Biorąc to wszystko pod uwagę, apelację prokuratora należało uwzględnić i orzec zgodnie z jej wnioskiem. Sąd Apelacyjny nie mógł orzekać reformacyjnie, lecz zobligowany był do uchylenia zaskarżonego wyroku i przekazania sprawy Sądowi Okręgowemu do ponownego rozpoznania. Możliwość kwalifikacji czynu oskarżonego, jako przestępstwa wprowadzania do obrotu środka odurzającego, wymaga bowiem także rozważenia (co apelacja prokuratora już pomija) czy w grę wchodzić będzie podstawowa postać tego przestępstwa, czy też postać kwalifikowana z art. 56 ust. 3, ze względu na ilość przekazanej marihuany. W orzecznictwie dominuje stanowisko, że znaczna ilość narkotyków, to taka, która wystarcza do jednorazowego odurzenia co najmniej kilkudziesięciu osób (zob. wyrok Sądu Najwyższego z 14.07.2011 r., IV KK 127/11, Lex nr 897769; postanowienie Sądu Najwyższego z 23.09.2009 r., I KZP 10/09, OSNKW 10/2009, poz. 84).

Do rozstrzygnięcia pozostaje też kwestia odpowiedzialności oskarżonego w warunkach art. 64 § 1 k.k., co zależy od ustaleń czy działał on w celu osiągnięcia korzyści majątkowej. W przypadku przyjęcia takich ustaleń, biorąc pod uwagę obowiązujące już w dacie czynu oskarżonego zagrożenie przewidziane w art. 56 ust. 3 ustawy o przeciwdziałaniu narkomanii, zmianę wyroku przez Sąd Apelacyjny wyklucza reguła ne peius z art. 454 § 2 k.p.k.

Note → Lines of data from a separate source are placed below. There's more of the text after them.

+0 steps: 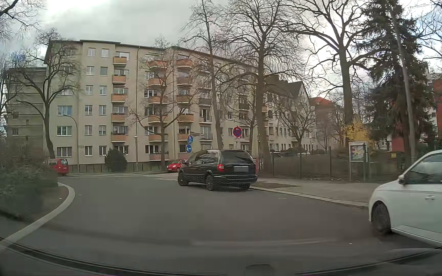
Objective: Follow the waypoints while adhering to traffic rules and regulations
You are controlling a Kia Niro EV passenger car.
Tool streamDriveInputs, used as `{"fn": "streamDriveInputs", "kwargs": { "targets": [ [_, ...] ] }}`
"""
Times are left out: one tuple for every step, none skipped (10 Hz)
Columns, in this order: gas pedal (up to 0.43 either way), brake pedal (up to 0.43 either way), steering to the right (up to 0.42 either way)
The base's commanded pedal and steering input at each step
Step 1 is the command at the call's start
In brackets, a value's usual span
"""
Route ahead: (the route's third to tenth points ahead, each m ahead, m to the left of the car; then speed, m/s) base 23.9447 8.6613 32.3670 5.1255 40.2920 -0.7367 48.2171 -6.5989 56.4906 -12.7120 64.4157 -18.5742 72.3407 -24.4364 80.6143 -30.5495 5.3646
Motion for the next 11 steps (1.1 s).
{"fn": "streamDriveInputs", "kwargs": {
  "targets": [
    [0.028, 0.03, -0.193],
    [0.028, 0.03, -0.193],
    [0.028, 0.03, -0.193],
    [0.028, 0.03, -0.193],
    [0.028, 0.03, -0.192],
    [0.028, 0.037, -0.192],
    [0.028, 0.03, -0.19],
    [0.028, 0.037, -0.186],
    [0.028, 0.03, -0.181],
    [0.028, 0.03, -0.175],
    [0.028, 0.03, -0.169]
  ]
}}
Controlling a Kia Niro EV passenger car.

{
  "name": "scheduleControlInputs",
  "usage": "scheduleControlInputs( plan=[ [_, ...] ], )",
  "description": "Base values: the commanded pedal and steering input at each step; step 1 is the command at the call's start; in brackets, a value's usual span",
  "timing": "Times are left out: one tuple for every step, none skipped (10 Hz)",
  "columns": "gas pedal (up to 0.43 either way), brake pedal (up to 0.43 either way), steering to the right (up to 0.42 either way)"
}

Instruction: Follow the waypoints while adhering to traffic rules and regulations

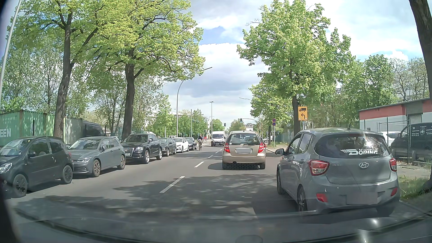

Przy ponownym rozpoznaniu sprawy Sąd Okręgowy uwzględni poczynione wyżej uwagi i dokona jeszcze raz oceny prawnej czynu oskarżonego, eliminując błędy jakie w tej mierze popełniono w zaskarżonym wyroku. Z uwagi na to, że poza zeznaniami świadka Ł. P. pozostałe dowody przeprowadzone w postępowaniu nie miały wpływu na uchylenie wyroku, przy ponownym rozpoznaniu sprawy można będzie poprzestać na ich ujawnieniu (art. 442 § 2 k.p.k.).

O wynagrodzeniu obrońcy z urzędu oskarżonego za postępowanie odwoławcze, ustanowionego przez Sąd Apelacyjny, orzeczono na podstawie art. 29 prawa o adwokaturze (DzU nr 146/2009 r.,poz. 1188 ze zm.) i § 2 ust. 3, 14 ust. 1 pkt 5 oraz § 20 Rozporządzenia Ministra Sprawiedliwości z dnia 28 września 2002 r. w sprawie opłat za czynności adwokackie oraz ponoszenia przez Skarb Państwa kosztów nieopłaconej pomocy prawnej udzielonej z urzędu (Dz.U. nr 163, poz. 1348 z póżn. zm.).